Was cruising the internet tonight and discovered this delightful little forum. Being the proud momma of 3 little cats, I couldn't resist the urge to join in. First we have "Miss Kitty"... our senior citizen in the family. She's quite senile and cranky and is quick to put us in our place, but we still love her to bits. Next is my darling Runt (short for Runtio Samuel Spartakis Fedei), who is a great little guy... a real lover. Last we have Autumn... our resident Diva and the most verbal of the 3. My name is Jenny and when I'm not working as a nurse, I'm home hanging out with the husband and cats.. they do keep us quite entertained! Since the kids blew the nest, my cats have become my second family - I'm very attached to all three and despite our differences from time to time, we mange to live quite peaceably with the little the 3 little vermin. Brian, my husband, claims he doesn't like cats, however, I have walked in on him many times picking up and hugging the kitties. I even caught him giving Runt a little peck on the head one time (which he totally denies!)... but who's lap do you think they crawl on the most?... Funny how they are the first ones to greet this "non cat lover" at the door when he comes home from work. 

I'm looking forward to reading some of the posts. Hope to chat with some of you soon!

Jenny x


----------



## marie73 (Jul 12, 2006)

Welcome, Jenny!

Is your adorable avatar a picture of one of your kitties? 

If you've been reading here, you know we'll want pictures as soon as you can post them.  

I would send some warm weather your way, but it's raining and cold here. :?


----------



## chaoticborders (Nov 27, 2006)

Welcome!!


----------



## jennykat (Jan 23, 2008)

marie73 said:


> Welcome, Jenny!
> 
> Is your adorable avatar a picture of one of your kitties?
> 
> ...


Unfortunately the little avatar is not one of mine... but I'm attaching a link to my furry family here... Meet my kids!.....

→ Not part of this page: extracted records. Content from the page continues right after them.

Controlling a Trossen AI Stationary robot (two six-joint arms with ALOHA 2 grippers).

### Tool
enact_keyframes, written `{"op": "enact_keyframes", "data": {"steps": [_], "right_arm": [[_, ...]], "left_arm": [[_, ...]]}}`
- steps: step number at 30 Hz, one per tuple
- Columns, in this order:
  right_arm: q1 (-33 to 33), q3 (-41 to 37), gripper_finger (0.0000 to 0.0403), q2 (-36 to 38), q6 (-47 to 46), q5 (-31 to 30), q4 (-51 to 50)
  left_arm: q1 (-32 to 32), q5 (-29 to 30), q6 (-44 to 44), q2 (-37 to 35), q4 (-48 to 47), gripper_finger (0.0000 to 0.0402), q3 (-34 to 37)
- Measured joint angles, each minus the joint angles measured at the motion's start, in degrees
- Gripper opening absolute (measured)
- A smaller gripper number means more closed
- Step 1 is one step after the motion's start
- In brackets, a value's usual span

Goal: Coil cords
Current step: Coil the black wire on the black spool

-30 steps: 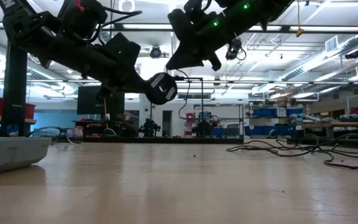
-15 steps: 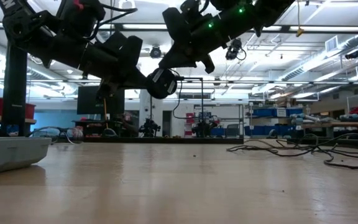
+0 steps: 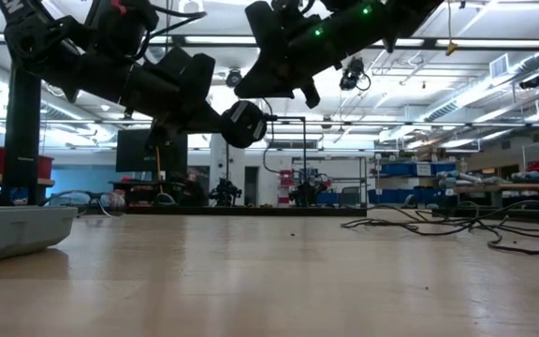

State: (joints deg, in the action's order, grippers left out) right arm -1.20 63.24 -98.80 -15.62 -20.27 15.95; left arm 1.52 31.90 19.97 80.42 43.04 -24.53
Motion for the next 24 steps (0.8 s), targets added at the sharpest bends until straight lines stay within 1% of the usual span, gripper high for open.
{"op": "enact_keyframes", "data": {"steps": [6, 16, 18, 24], "right_arm": [[-1.2, 0.0, 0.0059, 0.84, 1.27, -0.25, -0.58], [-4.85, 0.0, 0.0059, 2.85, 2.34, -1.02, -8.87], [-5.57, -0.02, 0.0059, 3.13, 1.95, -3.49, -11.35], [-10.15, -0.02, 0.0059, 7.61, -0.52, -15.77, -21.28]], "left_arm": [[0.02, 0.88, -0.04, -0.02, -1.34, 0.0, 0.0], [0.02, 1.4, -0.2, 0.0, -1.96, 0.0, 0.0], [0.02, 1.42, -0.21, -0.02, -2.0, 0.0, 0.0], [0.0, 1.4, -0.22, -0.02, -3.1, 0.0, 0.0]]}}
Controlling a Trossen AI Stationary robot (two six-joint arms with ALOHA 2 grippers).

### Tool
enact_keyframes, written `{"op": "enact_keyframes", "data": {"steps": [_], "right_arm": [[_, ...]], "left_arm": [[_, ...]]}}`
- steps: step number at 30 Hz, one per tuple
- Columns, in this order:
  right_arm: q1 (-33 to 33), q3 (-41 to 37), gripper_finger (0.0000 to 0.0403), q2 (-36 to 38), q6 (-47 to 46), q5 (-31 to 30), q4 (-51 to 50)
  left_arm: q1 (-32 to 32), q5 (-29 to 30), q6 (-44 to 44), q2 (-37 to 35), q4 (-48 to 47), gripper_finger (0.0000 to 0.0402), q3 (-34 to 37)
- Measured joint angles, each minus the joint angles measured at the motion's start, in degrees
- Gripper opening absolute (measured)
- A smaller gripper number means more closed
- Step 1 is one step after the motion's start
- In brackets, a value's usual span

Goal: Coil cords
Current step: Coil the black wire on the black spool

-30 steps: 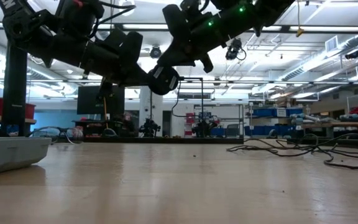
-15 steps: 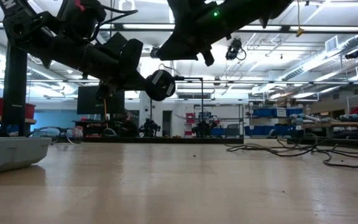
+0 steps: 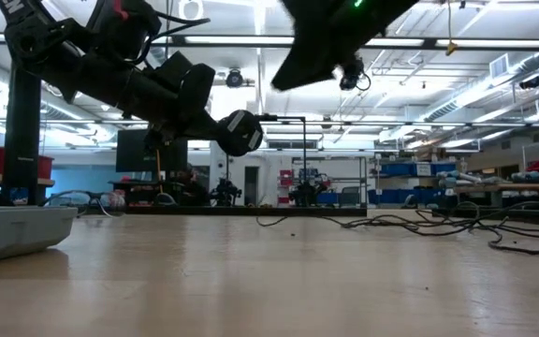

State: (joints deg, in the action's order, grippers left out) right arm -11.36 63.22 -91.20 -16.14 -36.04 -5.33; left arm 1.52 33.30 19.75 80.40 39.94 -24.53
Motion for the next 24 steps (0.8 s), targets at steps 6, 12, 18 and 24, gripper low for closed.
{"op": "enact_keyframes", "data": {"steps": [6, 12, 18, 24], "right_arm": [[-4.27, -2.76, 0.0058, 2.91, -3.93, -14.48, -4.08], [-2.96, -15.88, 0.006, 1.84, -14.85, -13.56, 11.1], [3.17, -28.09, 0.0064, 1.58, -15.6, 4.13, 36.02], [8.74, -27.48, 0.0081, 1.36, -2.63, 13.24, 36.26]], "left_arm": [[0.0, 0.0, 0.0, 0.0, 0.26, 0.0, 0.0], [0.0, 0.0, 0.0, 0.0, 0.24, 0.0, 0.02], [0.0, -0.08, 0.0, 0.0, -0.03, 0.0, 0.01], [0.0, -0.09, 0.0, 0.0, -0.24, 0.0, 0.02]]}}
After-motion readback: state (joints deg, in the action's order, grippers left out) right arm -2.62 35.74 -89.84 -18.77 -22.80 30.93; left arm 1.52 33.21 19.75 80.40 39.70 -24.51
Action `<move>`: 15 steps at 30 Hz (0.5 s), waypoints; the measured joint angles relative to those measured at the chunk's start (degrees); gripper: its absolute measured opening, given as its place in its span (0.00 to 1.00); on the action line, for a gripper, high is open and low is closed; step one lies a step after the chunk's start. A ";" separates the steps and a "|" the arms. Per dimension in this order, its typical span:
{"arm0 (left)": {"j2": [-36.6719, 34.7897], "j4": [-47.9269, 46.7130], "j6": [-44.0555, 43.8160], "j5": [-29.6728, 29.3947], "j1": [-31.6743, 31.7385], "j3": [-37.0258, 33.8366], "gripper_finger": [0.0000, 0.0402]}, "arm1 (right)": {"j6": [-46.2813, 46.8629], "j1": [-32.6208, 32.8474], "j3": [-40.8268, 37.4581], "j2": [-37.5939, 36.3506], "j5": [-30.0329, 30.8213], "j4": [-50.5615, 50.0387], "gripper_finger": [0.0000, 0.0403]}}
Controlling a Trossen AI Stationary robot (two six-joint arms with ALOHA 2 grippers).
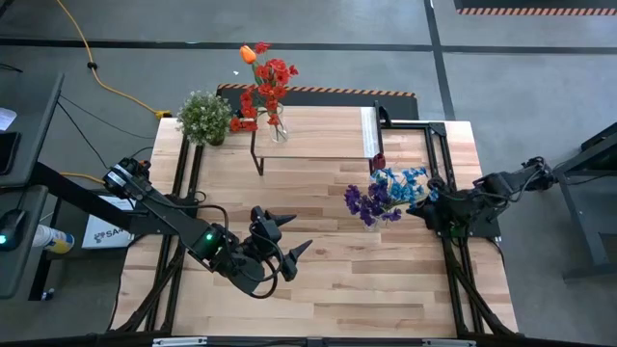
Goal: Pick and place flowers into a vace then onto a shelf
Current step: Put the right transparent vase on the shelf
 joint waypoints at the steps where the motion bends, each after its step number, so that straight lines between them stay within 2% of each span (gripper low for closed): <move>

http://s173.photobucket.com/albums/w46/ ... 28dcd5.pbr


----------



## marie73 (Jul 12, 2006)

Oh, what beautiful kitties! :luv


----------



## doodlebug (May 13, 2006)

Welcome! The fur kids are adorable. Enjoy your time here.


----------



## jennykat (Jan 23, 2008)

Awwwwwwww thanks!... this is seems like a cozy little feline friendly place. I've just spent the past hour reading through some of the posts. Will have to tell my other cat loving friends about this place.


----------



## doubleraven (Dec 6, 2007)

Welcome - I'm new to this place too. You've got an extremely pretty feline family there! Don't look at me if they come up missing


----------



## DesnBaby (Apr 18, 2004)

Cute kitties you got there


----------



## good2hug (Jan 24, 2008)

I from PA too! But a different part of it. Also Welcome to the forums!


----------



## Ravenstar (Jan 24, 2008)

H welcome to the forums!!!! I am also from PA ^_^!!!!!!


----------



## Kaia Cat (Apr 11, 2007)

Welcome! very pretty kitties you have


----------



## enelson96 (Dec 8, 2007)

hello and welcome!


----------



## jennykat (Jan 23, 2008)

I can't believe I've missed this site for so long... I stumbled upon it quite by accident the other day and now I'm hooked! -- The furry "kids" are indifferent though... Anytime I'm on my computer, they suddenly appear and demand attention. 

Thanks to all fur such a generous welcome!

JennyKat


----------



## dmcwlvssr (Apr 24, 2005)

Hello and Welcome! you have a beautiful fur family!


----------



## Leazie (Apr 14, 2007)

Welcome to the site. I spent most of my life not far from you in McKean County.

I love your kitties.


----------



## estelle58 (Feb 28, 2006)

Welcome to Cat Forum...


----------



## Jeanie (Jun 18, 2003)

Hi, Jenny! Just look south now!







I'm waving at you from just a bit east of Pittsburgh. Welcome to you and your kitty family!


----------



## jennykat (Jan 23, 2008)

Waiving back from "snowy" Erie, PA!.... It's cold here today!!

Burrrrrrrrrr...


----------



## Jeanie (Jun 18, 2003)

It's way up to 26 degrees here today! (Why can't June last all year?  )


----------